Data —
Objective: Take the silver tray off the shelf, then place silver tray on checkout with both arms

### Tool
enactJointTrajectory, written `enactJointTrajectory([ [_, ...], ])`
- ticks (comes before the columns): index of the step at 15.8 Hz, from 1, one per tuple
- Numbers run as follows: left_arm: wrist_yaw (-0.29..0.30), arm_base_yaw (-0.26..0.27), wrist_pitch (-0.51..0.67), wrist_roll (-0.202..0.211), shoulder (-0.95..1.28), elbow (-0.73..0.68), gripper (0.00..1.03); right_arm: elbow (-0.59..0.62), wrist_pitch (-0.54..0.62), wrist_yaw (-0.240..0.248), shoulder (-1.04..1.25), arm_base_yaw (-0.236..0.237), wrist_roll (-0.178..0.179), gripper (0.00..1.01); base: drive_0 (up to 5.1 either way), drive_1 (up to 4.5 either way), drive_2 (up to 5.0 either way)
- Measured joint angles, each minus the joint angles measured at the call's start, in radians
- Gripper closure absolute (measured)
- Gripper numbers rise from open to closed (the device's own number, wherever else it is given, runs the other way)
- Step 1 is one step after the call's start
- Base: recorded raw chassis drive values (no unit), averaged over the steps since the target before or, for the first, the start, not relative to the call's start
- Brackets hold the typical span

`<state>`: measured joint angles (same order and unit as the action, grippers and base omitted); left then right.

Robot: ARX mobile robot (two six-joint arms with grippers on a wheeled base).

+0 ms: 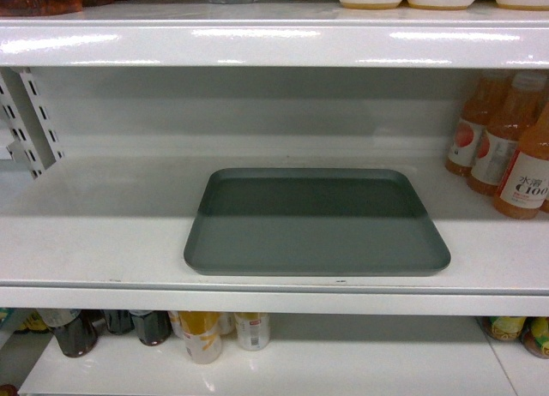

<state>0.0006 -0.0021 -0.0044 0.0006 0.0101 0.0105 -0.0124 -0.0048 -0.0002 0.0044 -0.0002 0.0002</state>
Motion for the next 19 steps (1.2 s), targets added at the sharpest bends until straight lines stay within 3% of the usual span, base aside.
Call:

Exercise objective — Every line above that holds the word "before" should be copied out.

Problem solution —
- ticks (comes before the columns): index of the step at 15.8 Hz, from 1, one per tuple
- Base: recorded raw chassis drive values (no unit), averaged over the steps since the target before or, for the first, the start, not relative to the call's start

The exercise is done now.